Mais pour une raison quelconque, il n’avait pas rejoint l’équipe de football au lycée et s’était inscrit au club de radiodiffusion sans même essayer autre chose. Ceux qui le connaissaient au collège avaient tous été surpris, mais lui ne semblait pas s’en soucier le moins du monde. Il avait décidé de vivre ses années de lycée tranquillement et prévoyait encore aujourd’hui de sortir quelque part avec Yoshioka après les cours.
— Ces deux-là sont toujours aussi proches, hein ? dit Kaoru.
— Ouais.
Miyaka acquiesça. Ce duo avait quelque chose de réconfortant, mais certaines filles de la classe les taquinaient en disant qu’ils n’allaient pas du tout ensemble. L’ambiance dans la classe semblait un peu plus hostile qu’au collège.
Miyaka avait beaucoup de camarades intéressants, mais celui qui retenait le plus son attention n’était autre que lui.
— Jii-chan, il y a une fille qui te fixe.
— Tu la connais ?
— Ouais. On s’est croisés quelques fois avant la rentrée.
Le mystérieux sabreur qui avait abattu la Femme à la bouche fendue sous les yeux de Miyaka se trouvait maintenant dans sa classe, en train de déjeuner avec trois autres garçons.
Il ressemblait à un élève tout à fait ordinaire, mais cela ne faisait que contraster davantage avec l’impression marquante qu’il lui avait laissée cette nuit-là.

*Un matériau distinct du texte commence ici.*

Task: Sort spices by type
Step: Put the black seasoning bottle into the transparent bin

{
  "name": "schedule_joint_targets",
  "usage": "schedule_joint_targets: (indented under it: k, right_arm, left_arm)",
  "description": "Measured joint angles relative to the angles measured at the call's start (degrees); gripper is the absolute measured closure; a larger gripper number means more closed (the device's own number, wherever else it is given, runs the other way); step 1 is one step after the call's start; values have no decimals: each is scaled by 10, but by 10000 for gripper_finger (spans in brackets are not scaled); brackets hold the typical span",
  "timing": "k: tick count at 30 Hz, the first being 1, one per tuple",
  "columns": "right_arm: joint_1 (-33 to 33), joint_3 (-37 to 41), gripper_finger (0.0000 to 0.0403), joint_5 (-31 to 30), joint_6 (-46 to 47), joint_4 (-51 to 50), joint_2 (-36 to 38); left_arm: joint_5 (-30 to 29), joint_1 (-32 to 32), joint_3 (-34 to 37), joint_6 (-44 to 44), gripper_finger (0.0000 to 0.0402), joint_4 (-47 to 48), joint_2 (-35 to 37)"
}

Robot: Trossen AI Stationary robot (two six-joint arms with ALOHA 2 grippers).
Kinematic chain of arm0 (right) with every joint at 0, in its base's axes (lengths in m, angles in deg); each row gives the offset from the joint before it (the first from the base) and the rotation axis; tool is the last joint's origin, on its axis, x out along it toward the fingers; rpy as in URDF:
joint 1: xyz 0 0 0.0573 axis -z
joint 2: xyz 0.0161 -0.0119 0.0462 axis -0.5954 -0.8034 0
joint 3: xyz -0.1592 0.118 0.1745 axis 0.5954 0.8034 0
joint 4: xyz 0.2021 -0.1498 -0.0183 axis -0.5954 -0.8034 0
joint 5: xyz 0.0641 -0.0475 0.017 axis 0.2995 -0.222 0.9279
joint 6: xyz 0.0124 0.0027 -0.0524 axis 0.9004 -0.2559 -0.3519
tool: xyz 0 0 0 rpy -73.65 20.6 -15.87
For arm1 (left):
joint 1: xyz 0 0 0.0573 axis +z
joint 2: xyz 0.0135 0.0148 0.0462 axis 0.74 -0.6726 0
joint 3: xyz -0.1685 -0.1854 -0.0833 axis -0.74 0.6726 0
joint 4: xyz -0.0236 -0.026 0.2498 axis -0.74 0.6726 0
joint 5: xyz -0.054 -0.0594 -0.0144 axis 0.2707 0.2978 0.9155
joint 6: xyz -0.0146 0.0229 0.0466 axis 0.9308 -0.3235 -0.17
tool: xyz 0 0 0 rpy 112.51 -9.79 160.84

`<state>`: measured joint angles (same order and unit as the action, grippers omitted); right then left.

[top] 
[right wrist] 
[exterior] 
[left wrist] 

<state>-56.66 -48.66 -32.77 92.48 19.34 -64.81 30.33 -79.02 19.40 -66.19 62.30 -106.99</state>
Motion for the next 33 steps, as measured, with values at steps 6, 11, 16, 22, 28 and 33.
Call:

— Tu as quelque chose à me demander ?
Alors qu’elle l’avait fixé jusque-là, Miyaka se troubla aussitôt. Son cercle d’amis avait été assez restreint au collège. Elle n’était pas mal à l’aise avec les garçons, mais elle ne savait pas vraiment comment leur parler non plus.
— Eh bien…
Elle pensa simplement répondre « Non », mais se ravisa. Dix jours s’étaient écoulés depuis la rentrée, et ils n’avaient pas eu une seule véritable conversation. Elle était curieuse de savoir qui il était, puisqu’il avait terrassé la Femme à la bouche fendue et tout le reste, mais elle se méfiait également de cet homme qui combattait des légendes urbaines monstrueuses avec rien d’autre qu’un sabre.
Elle ne pouvait cependant pas garder éternellement toutes ces questions brûlantes pour elle.
— …Oui. Il y a plusieurs choses que j’aimerais te demander, Kadono-kun.
Il lui avait sauvé la vie, à elle et à Kaoru, alors ce n’était probablement pas une mauvaise personne… du moins, c’est ce qu’elle se répétait.
— J’imagine bien. Tu as du temps après les cours ? demanda-t-il.
Elle se sentit un peu rassurée de le voir organiser les choses à sa place. Trop tendue pour parler, elle hocha plusieurs fois la tête.
— Alors parlons-en. Amène aussi ton amie, Asaga… Azusaya.
Miyaka croisa son regard et acquiesça de nouveau, cette fois avec plus d’assurance.
[1] On parle ici de « Gyaru » en japonais qui est une sous-culture de la mode japonaise. On le voit notamment avec les cheveux décolorés etc.